Fort heureusement, des agriculteurs "résistants" ont su déjà mettre au point divers systèmes de production agricole adaptés chacun aux conditions locales de leurs terroirs. Ils font un usage intensif des ressources naturelles renouvelables (l'énergie lumineuse et le gaz carbonique en excédent dans l'atmosphère pour les besoins de la photosynthèse et la production de nos calories alimentaires, l'azote de l'air pour la fabrication de nos protéines végétales, etc.), tout en ayant le moins possible recours aux énergies fossiles et n'employant pas nécessairement de produits agro-toxiques. Très savantes, ces formes d'agriculture paysanne inspirée de l'agro-écologie n'en sont pas moins bien plus artisanales et exigeantes en travail que l'agriculture dite "conventionnelle". Elles méritent donc d'être mieux rémunérées ; et c'est tout l'intérêt de l'agriculture bio de pouvoir bénéficier de prix plus rémunérateurs en échange du respect d'un cahier des charges particulier et d'une procédure de certification rigoureuse. Mais s'ils doivent rester plus chers, les produits issus de l'agriculture bio ne risquent-ils pas de devenir à tout jamais inaccessibles aux couches sociales les plus modestes ? L'essor de cette forme d'agriculture semble bien être conditionné à une répartition plus équitable des revenus, pour ne pas être réservée à la seule niche des bourgeois-bohêmes.

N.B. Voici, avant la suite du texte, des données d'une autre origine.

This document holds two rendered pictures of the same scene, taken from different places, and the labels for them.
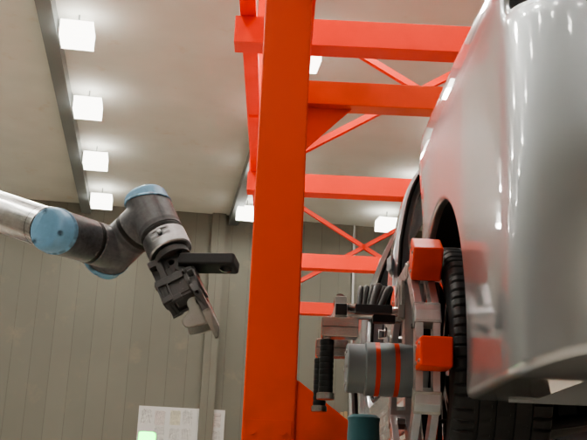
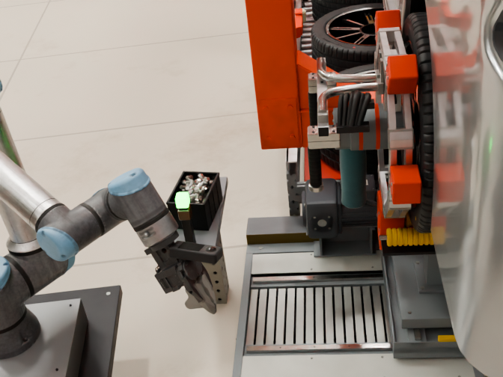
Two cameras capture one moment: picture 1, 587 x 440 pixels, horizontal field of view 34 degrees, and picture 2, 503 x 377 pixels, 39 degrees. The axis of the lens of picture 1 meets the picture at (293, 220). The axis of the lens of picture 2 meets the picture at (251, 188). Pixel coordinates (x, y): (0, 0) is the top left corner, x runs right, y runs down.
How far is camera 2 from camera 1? 1.60 m
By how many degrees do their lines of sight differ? 51
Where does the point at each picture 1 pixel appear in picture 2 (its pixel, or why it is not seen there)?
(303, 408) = (305, 84)
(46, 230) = (51, 250)
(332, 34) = not seen: outside the picture
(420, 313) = (394, 143)
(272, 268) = not seen: outside the picture
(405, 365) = (385, 136)
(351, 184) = not seen: outside the picture
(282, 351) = (281, 45)
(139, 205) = (122, 204)
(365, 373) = (349, 143)
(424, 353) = (396, 196)
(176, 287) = (173, 280)

Mais il faudra pourtant bien qu'un nombre croissant de nos agriculteurs adhèrent à celle-ci ; car c'est bien toute l'agriculture française et européenne qui va devoir opérer un tel virage à 90 degrés pour garantir la qualité sanitaire de nos aliments et préserver la fertilité de nos écosystèmes. Les actuelles subventions de la Politique agricole commune (PAC), actuellement distribuées sous la forme d'aides presque totalement "découplées" de la production, devraient donc être prioritairement réorientées en faveur de cette forme d'agriculture bio, en échange des services sanitaires et environnementaux qu'elle procure à l'ensemble de la société. Les paysans qui œuvrent pour l'intérêt général pourraient être alors ainsi correctement rémunérés sans que les consommateurs aient à supporter des prix trop élevés.
A la veille d'une réforme programmée de la PAC pour l'après 2013, nos candidats aux législatives ne pourraient-ils pas se prononcer clairement sur ce point.
Marc Dufumier est l'auteur de Famine au Sud. Malbouffe au Nord (NiL ; 2012).